Forecasting the number of future field failures
by William Q. Meeker, Necip Doganaksoy and Gerald J. Hahn
Manufacturers must frequently predict the number of future field failures for a product using past field-failure data, especially when an unanticipated failure mode is discovered in the field. Such predictions are needed to quantify future warranty costs and ensure a sufficient number of spare parts will be available to quickly repair failed units.
In extreme cases, failure predictions are also needed to decide whether a recall is warranted and, if so, which segments of the product population must be recalled—such as the units built during a specified period of time or those produced in a particular plant. Using an example of a fictitious company dealing with a failed part, we will describe statistical methods for making these predictions.
A home appliance part called component D was failing in the field. The company’s engineering department immediately investigated and found the cause of the problem to be related to a cost-saving process change made by the part’s manufacturer one year earlier.
The problem was corrected immediately for all future product, and the reliability of the corrected part was verified to be satisfactory by accelerated testing. Unfortunately, such testing had not been conducted at the time of the cost-saving measure.
One major problem remained: the nearly 300,000 appliances built during the past year and shipped with the faulty part. These were of particular concern because an eyeball examination of the limited failure data to date suggested the hazard rate was increasing over usage time—one reason it had taken a year to discover and focus on the problem.
Thus, although there had been relatively few failures—fewer than 200 to date—it was possible this problem could mushroom into a much larger one during the product’s three-year warranty period and in subsequent years.
In particular, the manufacturer wanted a prediction of how many of the nearly 300,000 units would fail during their first three years of life and the rate at which units would arrive for warranty repair. The manufacturer also wanted an idea of the failure behavior after the warranty period had ended.
Such predictions would lead to an assessment of the severity of the problem and whether it merited a product recall. The predictions also would allow the manufacturer to develop a plan to minimize the inconvenience experienced by customers, including a determination of how many replacement parts would be needed and by when. These assessments were to be based on a statistical analysis of the data on the failures that had already occurred.
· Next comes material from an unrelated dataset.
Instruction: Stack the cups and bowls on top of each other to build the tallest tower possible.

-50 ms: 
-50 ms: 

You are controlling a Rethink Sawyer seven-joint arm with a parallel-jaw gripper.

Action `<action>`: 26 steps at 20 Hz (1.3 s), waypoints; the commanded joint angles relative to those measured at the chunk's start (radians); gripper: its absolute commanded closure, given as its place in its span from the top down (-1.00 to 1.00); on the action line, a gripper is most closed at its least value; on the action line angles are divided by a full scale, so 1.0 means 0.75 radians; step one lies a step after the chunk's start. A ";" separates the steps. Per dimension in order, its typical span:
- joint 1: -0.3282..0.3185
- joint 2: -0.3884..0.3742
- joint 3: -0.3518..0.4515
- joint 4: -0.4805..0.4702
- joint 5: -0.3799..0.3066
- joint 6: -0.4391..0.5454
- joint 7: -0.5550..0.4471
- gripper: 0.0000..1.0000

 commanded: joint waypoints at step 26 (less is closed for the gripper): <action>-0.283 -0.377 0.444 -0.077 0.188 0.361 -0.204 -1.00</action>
Records on the total number of appliances manufactured each month were available from the company’s production department. Moreover, customers generally reported failures almost immediately after they occurred. Warranty repairs were implemented shortly thereafter and reported instantaneously via a wireless bar-coding system used by the repair person.
Unfortunately, the raw data were not accessible, and the only failure information available was a summary tabulation of the number of units in each month’s production that had failed to date, shown in Table 1.
Of the 24,057 units that have been in service for seven months, 11 had failed to date. We do not know when these failures took place during the seven months; therefore, in the analysis of the data, the failure times of these 11 failed units are “left censored” at seven months (that is, known only to fail sometime during their first seven months of service).
The failure times of the 24,046 unfailed units are, moreover, “right censored” at seven months (that is, the failure time is known only to be greater than seven months). Much field-failure data are, like this data, “multiply” right censored, meaning the units have differing censoring times due to the staggered entry over time of product into the field.1
Statistical analysis of life data
Such product life data generally cannot be analyzed by the methods taught in introductory statistics courses. One reason for this is the presence of censored data.
Another reason is that time-to-failure data do not typically follow a normal distribution. Instead, the Weibull and lognormal distributions have been found, based on theoretical and empirical grounds, to often (but not always) do a good job in representing such data. These distributions are characterized by their parameters—just as the normal distribution is described by its mean and standard deviation.
For example, a specific Weibull distribution is identified by its scale parameter and its shape parameter β. These parameters, in turn, can be estimated using methods such as maximum likelihood (ML) from the available data (including censored data) and using modern computer software, such as JMP 2010,2 Minitab 20103 and Splida/RSplida (used in our analyses).4
A Weibull and a lognormal distribution were fitted to the component D field-failure data shown in Table 1. Each fitted distribution was then used to estimate the fraction of product failing after various years in service.
Figure 1 shows a lognormal probability plots for the component D field-failure data, showing the lognormal and the Weibull ML estimates of fraction product failing as a function of months in service, as well as the observed failures.
In Figure 1, note that the plotted points are scattered around the fitted lines for each of the two distributions. This suggests the Weibull and lognormal distributions do a good job representing the data, at least during the first 12 months of service.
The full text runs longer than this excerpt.